Hier setzt unser Beitrag an, welcher den Fokus auf die Lehrkräfte richtet. Während der COVID-19-Pandemie 2020/21 waren Lehrkräfte damit konfrontiert, ihre Unterrichtsorganisation passend zu den jeweiligen landespolitischen Vorgaben auf die besonderen Bedürfnisse der neu zugewanderten Schüler*innen abzustimmen.
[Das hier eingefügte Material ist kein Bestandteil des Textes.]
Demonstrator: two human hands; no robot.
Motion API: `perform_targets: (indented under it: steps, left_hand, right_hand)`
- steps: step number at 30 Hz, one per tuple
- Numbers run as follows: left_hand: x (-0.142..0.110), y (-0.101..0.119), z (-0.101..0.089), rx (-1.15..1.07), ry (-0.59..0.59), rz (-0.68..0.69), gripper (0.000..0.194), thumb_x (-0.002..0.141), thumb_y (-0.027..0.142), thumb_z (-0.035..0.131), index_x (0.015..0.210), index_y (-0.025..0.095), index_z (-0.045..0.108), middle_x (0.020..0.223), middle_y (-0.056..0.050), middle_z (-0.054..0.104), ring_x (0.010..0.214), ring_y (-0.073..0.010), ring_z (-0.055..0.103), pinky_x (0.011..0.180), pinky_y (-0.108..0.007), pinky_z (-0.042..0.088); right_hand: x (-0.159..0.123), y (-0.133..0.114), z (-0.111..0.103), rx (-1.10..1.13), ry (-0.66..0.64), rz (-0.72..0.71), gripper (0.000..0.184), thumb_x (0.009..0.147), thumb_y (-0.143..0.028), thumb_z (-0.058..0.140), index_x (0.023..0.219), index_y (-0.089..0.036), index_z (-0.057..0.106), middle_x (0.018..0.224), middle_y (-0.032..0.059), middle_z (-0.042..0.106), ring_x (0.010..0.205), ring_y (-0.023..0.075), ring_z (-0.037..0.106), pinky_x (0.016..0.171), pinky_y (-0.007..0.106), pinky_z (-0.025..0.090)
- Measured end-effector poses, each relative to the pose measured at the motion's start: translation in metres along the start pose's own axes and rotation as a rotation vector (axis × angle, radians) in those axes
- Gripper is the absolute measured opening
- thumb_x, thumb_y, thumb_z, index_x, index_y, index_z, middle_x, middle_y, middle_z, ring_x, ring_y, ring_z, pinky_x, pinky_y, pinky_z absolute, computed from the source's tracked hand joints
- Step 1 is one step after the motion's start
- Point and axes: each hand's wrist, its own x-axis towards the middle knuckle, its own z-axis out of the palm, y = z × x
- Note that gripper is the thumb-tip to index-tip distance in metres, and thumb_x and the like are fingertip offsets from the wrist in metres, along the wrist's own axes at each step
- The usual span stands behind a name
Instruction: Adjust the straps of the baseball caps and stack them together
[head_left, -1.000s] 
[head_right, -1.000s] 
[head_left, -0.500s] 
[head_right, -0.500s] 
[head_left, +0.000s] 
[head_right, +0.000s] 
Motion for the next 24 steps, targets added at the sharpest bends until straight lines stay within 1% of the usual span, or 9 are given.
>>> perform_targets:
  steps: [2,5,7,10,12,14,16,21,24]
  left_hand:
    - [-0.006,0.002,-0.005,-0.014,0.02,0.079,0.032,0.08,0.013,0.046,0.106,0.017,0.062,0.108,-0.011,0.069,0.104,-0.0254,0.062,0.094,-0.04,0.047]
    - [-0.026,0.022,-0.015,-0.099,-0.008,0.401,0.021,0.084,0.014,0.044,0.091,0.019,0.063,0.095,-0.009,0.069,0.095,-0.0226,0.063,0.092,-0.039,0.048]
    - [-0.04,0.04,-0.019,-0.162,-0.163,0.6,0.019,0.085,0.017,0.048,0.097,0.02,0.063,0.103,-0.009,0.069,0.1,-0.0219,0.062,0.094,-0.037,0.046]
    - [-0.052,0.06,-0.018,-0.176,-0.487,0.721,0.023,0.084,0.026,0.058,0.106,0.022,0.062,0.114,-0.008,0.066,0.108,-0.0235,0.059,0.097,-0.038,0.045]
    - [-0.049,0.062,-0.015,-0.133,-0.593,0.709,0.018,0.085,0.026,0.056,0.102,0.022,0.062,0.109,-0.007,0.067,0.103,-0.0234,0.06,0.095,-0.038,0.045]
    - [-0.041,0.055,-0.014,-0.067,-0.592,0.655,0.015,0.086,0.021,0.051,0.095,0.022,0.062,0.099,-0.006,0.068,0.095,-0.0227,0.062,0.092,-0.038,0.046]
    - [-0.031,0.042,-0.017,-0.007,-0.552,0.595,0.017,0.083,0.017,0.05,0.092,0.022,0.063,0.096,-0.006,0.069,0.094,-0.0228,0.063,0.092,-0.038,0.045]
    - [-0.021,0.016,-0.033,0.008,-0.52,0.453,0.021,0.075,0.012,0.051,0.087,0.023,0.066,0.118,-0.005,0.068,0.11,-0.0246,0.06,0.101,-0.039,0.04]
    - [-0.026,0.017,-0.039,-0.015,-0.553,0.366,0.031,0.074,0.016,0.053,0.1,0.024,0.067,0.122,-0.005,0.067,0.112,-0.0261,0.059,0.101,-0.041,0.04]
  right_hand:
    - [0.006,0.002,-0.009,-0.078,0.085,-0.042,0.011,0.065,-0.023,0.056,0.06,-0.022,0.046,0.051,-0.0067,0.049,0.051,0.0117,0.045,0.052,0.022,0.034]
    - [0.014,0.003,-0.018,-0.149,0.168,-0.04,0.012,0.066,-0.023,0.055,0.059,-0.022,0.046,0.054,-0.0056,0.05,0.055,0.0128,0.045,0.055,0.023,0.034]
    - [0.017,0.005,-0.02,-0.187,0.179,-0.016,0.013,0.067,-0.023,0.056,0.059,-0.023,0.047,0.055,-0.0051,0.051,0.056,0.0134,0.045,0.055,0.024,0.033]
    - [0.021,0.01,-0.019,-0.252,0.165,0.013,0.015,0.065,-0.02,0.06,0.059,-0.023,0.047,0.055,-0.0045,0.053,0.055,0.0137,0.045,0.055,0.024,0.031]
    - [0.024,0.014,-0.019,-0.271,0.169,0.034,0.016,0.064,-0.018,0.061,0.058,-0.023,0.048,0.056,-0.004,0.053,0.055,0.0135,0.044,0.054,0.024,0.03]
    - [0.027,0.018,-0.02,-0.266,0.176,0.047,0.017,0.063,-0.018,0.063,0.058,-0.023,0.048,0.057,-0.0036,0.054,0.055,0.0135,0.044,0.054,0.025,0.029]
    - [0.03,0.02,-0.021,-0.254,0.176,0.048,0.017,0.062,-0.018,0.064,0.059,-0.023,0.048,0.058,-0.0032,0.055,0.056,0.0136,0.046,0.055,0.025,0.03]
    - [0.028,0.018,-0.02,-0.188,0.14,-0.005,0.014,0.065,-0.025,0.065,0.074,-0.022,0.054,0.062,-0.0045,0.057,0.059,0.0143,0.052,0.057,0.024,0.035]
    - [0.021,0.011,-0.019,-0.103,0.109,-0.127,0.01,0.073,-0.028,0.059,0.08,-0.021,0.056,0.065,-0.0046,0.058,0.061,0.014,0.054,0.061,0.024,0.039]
Wie Lehrkräfte in Vorbereitungsklassen mit der komplexen Gemengelage sprachenpolitischer Vorgaben umgehen, wie sie sich diese aneignen und umsetzen, wurde bislang im deutschsprachigen Raum kaum untersucht; wie sich die durch die COVID-19-Pandemie bedingten Veränderungen auf ihren Schulalltag in der Vorbereitungsklasse auswirken, wurde bislang nicht nur in der Wissenschaft, sondern auch im öffentlichen Diskurs kaum thematisiert.
Im Rahmen unserer qualitativ-rekonstruktiven Studie zu Language Education Policies im Kontext der Bildung mehrsprachiger neu zugewanderter Schüler*innen in Baden-Württemberg wurden mit Lehrkräften in Vorbereitungsklassen an Grundschulen und weiterführenden Schulen episodische Interviews geführt. Diese wurden nach GAT (vgl. Selting et al. 2009) transkribiert, um eine mikrosprachliche Feinanalyse (vgl. Kruse 2015: 475) im Sinne des integrativen Basisverfahrens (vgl. Kruse 2015) zu ermöglichen. Weitere, insbesondere narrative Analyseverfahren (vgl. Bamberg/Georgakopoulou 2008; Goodwin 2016), wurden als methodische Analyseheuristik für die Feinanalyse integriert, und die Interpretation auf der Folie der kritischen Language Policy-Forschung (z.B. Wiley/García 2016) reflektiert. Dabei wird aus der „Panoramaperspektive“ in die „Nahperspektive“ gewechselt, um „die aus der Ferne wahrnehmbaren Konturen verlässlicher zu erkennen und punktuell genauer zu erkunden“ (Meng 2001: 15).
Die Analyse von vier episodischen Interviews, die im Dezember 2020 und Januar 2021 entstanden und jeweils ca. 90 Minuten dauerten, bietet einen Einblick, wie die Lehrkräfte mit Vorgaben, Herausforderungen und gestalterischen Spielräumen während der Pandemie umgehen. Der Erhebungszeitpunkt erlaubt einen Rückblick auf die erste Schulschließung im Frühjahr 2020 sowie auf die Phase der teilweisen Schulöffnungen im Sommer und Herbst bis hin zu Aktivitäten, um sich auf die drohende erneute Schulschließung im Januar 2021 vorzubereiten. Es wird sichtbar, wie sich die Lehrer*innen selbst positionieren, welche Rollen sie sich im Prozess der Ausgestaltung des Unterrichts zuschreiben, welche Praktiken und Strategien sie entwickeln, wie sie diese legitimieren und welche (sprach-)ideologischen Positionen sie dabei rekonstruieren. Es wird sichtbar, wie sie damit die konkrete Ausgestaltung der Bildungsvorgabe beeinflussen, „neu zugewanderten“ Kindern die Schulsprache in einem Maß zu vermitteln, dass sie an der jeweiligen Schule in den Regelunterricht integriert werden können.